■ **Exercise**
Print every line below exactly. Skip the pictures.
*** Data excerpts Section Begins ***
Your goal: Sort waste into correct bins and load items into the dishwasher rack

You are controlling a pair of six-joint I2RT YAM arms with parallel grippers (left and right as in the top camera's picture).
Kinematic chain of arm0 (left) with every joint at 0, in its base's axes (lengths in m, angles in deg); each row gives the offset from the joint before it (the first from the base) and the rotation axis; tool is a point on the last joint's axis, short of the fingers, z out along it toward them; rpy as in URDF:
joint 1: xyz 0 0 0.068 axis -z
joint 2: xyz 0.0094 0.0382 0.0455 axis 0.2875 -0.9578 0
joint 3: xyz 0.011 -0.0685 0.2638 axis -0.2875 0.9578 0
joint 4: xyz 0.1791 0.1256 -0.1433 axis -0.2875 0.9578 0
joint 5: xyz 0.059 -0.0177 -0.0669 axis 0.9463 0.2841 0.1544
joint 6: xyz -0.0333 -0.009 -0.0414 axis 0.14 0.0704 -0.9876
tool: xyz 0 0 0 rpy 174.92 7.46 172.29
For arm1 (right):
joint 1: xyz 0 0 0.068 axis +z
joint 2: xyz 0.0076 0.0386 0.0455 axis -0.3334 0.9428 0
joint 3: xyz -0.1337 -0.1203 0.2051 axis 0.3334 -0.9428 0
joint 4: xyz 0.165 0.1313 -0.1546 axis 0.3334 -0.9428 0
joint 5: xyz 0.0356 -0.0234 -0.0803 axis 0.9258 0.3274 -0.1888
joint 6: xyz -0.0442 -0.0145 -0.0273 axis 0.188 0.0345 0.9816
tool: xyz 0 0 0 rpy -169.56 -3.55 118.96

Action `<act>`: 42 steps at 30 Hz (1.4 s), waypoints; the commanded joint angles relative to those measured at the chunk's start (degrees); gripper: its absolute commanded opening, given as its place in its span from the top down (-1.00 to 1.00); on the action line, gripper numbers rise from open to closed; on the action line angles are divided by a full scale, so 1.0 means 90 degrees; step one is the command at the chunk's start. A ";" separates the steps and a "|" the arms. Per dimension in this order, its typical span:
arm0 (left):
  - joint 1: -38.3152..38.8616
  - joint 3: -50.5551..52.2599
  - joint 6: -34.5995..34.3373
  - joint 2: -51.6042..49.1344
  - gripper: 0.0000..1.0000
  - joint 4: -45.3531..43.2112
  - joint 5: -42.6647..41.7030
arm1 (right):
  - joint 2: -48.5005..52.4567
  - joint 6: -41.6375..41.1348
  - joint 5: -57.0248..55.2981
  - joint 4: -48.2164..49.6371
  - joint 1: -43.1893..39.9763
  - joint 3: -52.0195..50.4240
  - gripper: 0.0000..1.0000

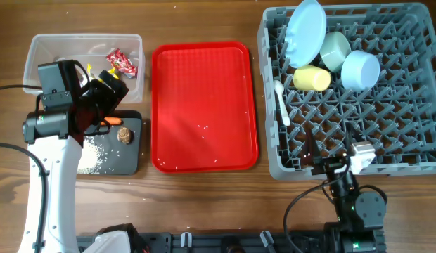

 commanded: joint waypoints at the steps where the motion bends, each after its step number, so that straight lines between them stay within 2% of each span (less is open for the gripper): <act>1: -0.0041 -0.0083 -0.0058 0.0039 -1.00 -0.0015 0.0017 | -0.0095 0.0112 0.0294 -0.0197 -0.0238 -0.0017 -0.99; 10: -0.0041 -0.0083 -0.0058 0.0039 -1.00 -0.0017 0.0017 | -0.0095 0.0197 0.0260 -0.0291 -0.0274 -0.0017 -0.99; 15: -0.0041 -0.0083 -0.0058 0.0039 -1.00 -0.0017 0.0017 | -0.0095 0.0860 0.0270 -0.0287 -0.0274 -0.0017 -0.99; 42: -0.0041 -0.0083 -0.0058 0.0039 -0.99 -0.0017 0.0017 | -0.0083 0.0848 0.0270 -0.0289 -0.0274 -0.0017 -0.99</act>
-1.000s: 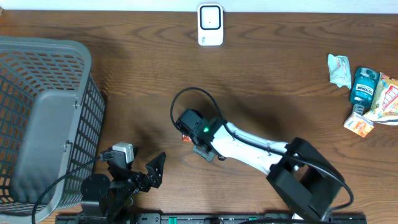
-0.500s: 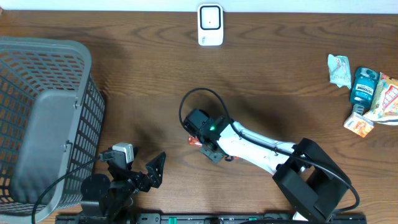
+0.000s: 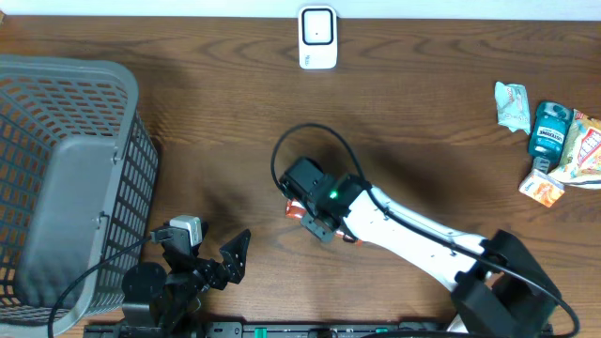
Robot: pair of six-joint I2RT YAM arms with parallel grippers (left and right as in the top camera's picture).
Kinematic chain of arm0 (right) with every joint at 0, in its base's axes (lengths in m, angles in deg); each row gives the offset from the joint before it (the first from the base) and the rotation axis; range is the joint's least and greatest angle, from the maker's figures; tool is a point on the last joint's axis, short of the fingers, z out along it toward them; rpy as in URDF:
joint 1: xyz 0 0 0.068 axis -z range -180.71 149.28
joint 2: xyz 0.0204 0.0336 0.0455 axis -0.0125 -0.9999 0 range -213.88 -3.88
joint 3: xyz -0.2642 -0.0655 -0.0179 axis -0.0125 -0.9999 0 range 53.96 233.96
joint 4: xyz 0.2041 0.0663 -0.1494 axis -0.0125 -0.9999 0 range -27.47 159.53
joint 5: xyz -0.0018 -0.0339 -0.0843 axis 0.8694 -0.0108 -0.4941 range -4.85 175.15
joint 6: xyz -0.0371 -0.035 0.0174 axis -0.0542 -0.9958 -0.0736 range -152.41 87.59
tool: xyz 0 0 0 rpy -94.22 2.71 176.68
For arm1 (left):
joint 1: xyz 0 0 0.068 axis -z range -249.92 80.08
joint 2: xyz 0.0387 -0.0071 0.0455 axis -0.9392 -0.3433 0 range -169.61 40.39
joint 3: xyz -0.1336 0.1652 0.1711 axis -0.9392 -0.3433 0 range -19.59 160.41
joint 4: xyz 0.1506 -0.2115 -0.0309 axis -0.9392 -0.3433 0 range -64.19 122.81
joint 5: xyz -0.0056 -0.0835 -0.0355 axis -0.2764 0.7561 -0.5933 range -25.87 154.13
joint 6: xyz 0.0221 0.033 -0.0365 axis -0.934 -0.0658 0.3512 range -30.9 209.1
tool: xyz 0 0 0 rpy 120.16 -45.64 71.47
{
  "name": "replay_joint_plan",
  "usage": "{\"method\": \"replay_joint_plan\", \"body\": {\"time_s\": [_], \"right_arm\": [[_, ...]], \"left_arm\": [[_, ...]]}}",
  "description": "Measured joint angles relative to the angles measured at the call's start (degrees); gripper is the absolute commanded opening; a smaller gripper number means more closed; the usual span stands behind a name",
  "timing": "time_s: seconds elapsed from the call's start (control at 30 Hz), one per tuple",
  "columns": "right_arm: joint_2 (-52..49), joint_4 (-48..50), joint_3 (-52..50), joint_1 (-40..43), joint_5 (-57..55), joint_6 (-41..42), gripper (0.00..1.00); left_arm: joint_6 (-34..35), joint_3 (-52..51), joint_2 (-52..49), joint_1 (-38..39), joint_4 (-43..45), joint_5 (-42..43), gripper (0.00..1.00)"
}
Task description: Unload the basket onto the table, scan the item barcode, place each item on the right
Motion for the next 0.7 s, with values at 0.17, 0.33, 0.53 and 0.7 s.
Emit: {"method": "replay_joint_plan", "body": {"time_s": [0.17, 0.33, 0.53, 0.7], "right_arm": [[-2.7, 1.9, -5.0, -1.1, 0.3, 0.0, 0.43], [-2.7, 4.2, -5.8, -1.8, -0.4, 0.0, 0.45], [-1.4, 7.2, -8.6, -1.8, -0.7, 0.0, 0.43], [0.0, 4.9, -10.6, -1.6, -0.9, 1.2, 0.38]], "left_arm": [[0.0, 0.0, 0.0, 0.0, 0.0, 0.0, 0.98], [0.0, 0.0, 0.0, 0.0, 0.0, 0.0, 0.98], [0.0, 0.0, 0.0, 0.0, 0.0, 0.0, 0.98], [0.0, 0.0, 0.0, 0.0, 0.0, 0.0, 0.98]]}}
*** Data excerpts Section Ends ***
■ **Response to the exercise**
Your goal: Sort waste into correct bins and load items into the dishwasher rack

You are controlling a pair of six-joint I2RT YAM arms with parallel grippers (left and right as in the top camera's picture).
Kinematic chain of arm0 (left) with every joint at 0, in its base's axes (lengths in m, angles in deg); each row gives the offset from the joint before it (the first from the base) and the rotation axis; tool is a point on the last joint's axis, short of the fingers, z out along it toward them; rpy as in URDF:
joint 1: xyz 0 0 0.068 axis -z
joint 2: xyz 0.0094 0.0382 0.0455 axis 0.2875 -0.9578 0
joint 3: xyz 0.011 -0.0685 0.2638 axis -0.2875 0.9578 0
joint 4: xyz 0.1791 0.1256 -0.1433 axis -0.2875 0.9578 0
joint 5: xyz 0.059 -0.0177 -0.0669 axis 0.9463 0.2841 0.1544
joint 6: xyz -0.0333 -0.009 -0.0414 axis 0.14 0.0704 -0.9876
tool: xyz 0 0 0 rpy 174.92 7.46 172.29
For arm1 (right):
joint 1: xyz 0 0 0.068 axis +z
joint 2: xyz 0.0076 0.0386 0.0455 axis -0.3334 0.9428 0
joint 3: xyz -0.1337 -0.1203 0.2051 axis 0.3334 -0.9428 0
joint 4: xyz 0.165 0.1313 -0.1546 axis 0.3334 -0.9428 0
joint 5: xyz 0.0356 -0.0234 -0.0803 axis 0.9258 0.3274 -0.1888
joint 6: xyz -0.0442 -0.0145 -0.0273 axis 0.188 0.0345 0.9816
tool: xyz 0 0 0 rpy -169.56 -3.55 118.96

Action `<act>`: 42 steps at 30 Hz (1.4 s), waypoints; the commanded joint angles relative to those measured at the chunk's start (degrees); gripper: its absolute commanded opening, given as its place in its span from the top down (-1.00 to 1.00); on the action line, gripper numbers rise from open to closed; on the action line angles are divided by a full scale, so 1.0 means 90 degrees; step one is the command at the chunk's start. A ";" separates the steps and a "|" the arms. Per dimension in this order, its typical span:
arm0 (left):
  - joint 1: -38.3152..38.8616
  - joint 3: -50.5551..52.2599
  - joint 6: -34.5995..34.3373
  - joint 2: -51.6042..49.1344
  - gripper: 0.0000..1.0000
  - joint 4: -45.3531..43.2112
  - joint 5: -42.6647..41.7030
arm1 (right):
  - joint 2: -48.5005..52.4567
  - joint 6: -41.6375..41.1348
  - joint 5: -57.0248..55.2981
  - joint 4: -48.2164..49.6371
  - joint 1: -43.1893..39.9763
  - joint 3: -52.0195..50.4240
  - gripper: 0.0000..1.0000


 commanded: joint waypoints at the steps where the motion bends, each after its step number, so that straight lines between them stay within 2% of each span (less is open for the gripper): <act>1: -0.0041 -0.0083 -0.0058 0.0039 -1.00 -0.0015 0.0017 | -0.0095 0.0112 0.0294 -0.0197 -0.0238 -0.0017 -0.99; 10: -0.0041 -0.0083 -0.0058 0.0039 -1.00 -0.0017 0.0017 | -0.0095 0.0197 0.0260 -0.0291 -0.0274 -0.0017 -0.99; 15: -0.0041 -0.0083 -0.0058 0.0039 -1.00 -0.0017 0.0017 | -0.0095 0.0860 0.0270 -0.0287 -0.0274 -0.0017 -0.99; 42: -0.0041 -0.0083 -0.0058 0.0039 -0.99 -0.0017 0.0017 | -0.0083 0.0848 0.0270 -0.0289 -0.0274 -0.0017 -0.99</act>
-1.000s: 
-0.500s: 
+0.000s: 
Robot: pair of six-joint I2RT YAM arms with parallel grippers (left and right as in the top camera's picture).
Kinematic chain of arm0 (right) with every joint at 0, in its base's axes (lengths in m, angles in deg); each row gives the offset from the joint before it (the first from the base) and the rotation axis; range is the joint's least and greatest angle, from the maker's figures; tool is a point on the last joint's axis, short of the fingers, z out along it toward them; rpy as in URDF:
joint 1: xyz 0 0 0.068 axis -z range -180.71 149.28
joint 2: xyz 0.0204 0.0336 0.0455 axis -0.0125 -0.9999 0 range -213.88 -3.88
joint 3: xyz -0.2642 -0.0655 -0.0179 axis -0.0125 -0.9999 0 range 53.96 233.96
joint 4: xyz 0.2041 0.0663 -0.1494 axis -0.0125 -0.9999 0 range -27.47 159.53
joint 5: xyz -0.0018 -0.0339 -0.0843 axis 0.8694 -0.0108 -0.4941 range -4.85 175.15
joint 6: xyz -0.0371 -0.035 0.0174 axis -0.0542 -0.9958 -0.0736 range -152.41 87.59
tool: xyz 0 0 0 rpy -94.22 2.71 176.68
For arm1 (left):
joint 1: xyz 0 0 0.068 axis -z range -249.92 80.08
joint 2: xyz 0.0387 -0.0071 0.0455 axis -0.9392 -0.3433 0 range -169.61 40.39
joint 3: xyz -0.1336 0.1652 0.1711 axis -0.9392 -0.3433 0 range -19.59 160.41
joint 4: xyz 0.1506 -0.2115 -0.0309 axis -0.9392 -0.3433 0 range -64.19 122.81
joint 5: xyz -0.0056 -0.0835 -0.0355 axis -0.2764 0.7561 -0.5933 range -25.87 154.13
joint 6: xyz 0.0221 0.033 -0.0365 axis -0.934 -0.0658 0.3512 range -30.9 209.1
tool: xyz 0 0 0 rpy 120.16 -45.64 71.47
{
  "name": "replay_joint_plan",
  "usage": "{\"method\": \"replay_joint_plan\", \"body\": {\"time_s\": [_], \"right_arm\": [[_, ...]], \"left_arm\": [[_, ...]]}}",
  "description": "Measured joint angles relative to the angles measured at the call's start (degrees); gripper is the absolute commanded opening; a smaller gripper number means more closed; the usual span stands behind a name",
  "timing": "time_s: seconds elapsed from the call's start (control at 30 Hz), one per tuple",
  "columns": "right_arm: joint_2 (-52..49), joint_4 (-48..50), joint_3 (-52..50), joint_1 (-40..43), joint_5 (-57..55), joint_6 (-41..42), gripper (0.00..1.00); left_arm: joint_6 (-34..35), joint_3 (-52..51), joint_2 (-52..49), joint_1 (-38..39), joint_4 (-43..45), joint_5 (-42..43), gripper (0.00..1.00)"
}
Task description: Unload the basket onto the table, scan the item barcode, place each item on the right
Motion for the next 0.7 s, with values at 0.17, 0.33, 0.53 and 0.7 s.
Emit: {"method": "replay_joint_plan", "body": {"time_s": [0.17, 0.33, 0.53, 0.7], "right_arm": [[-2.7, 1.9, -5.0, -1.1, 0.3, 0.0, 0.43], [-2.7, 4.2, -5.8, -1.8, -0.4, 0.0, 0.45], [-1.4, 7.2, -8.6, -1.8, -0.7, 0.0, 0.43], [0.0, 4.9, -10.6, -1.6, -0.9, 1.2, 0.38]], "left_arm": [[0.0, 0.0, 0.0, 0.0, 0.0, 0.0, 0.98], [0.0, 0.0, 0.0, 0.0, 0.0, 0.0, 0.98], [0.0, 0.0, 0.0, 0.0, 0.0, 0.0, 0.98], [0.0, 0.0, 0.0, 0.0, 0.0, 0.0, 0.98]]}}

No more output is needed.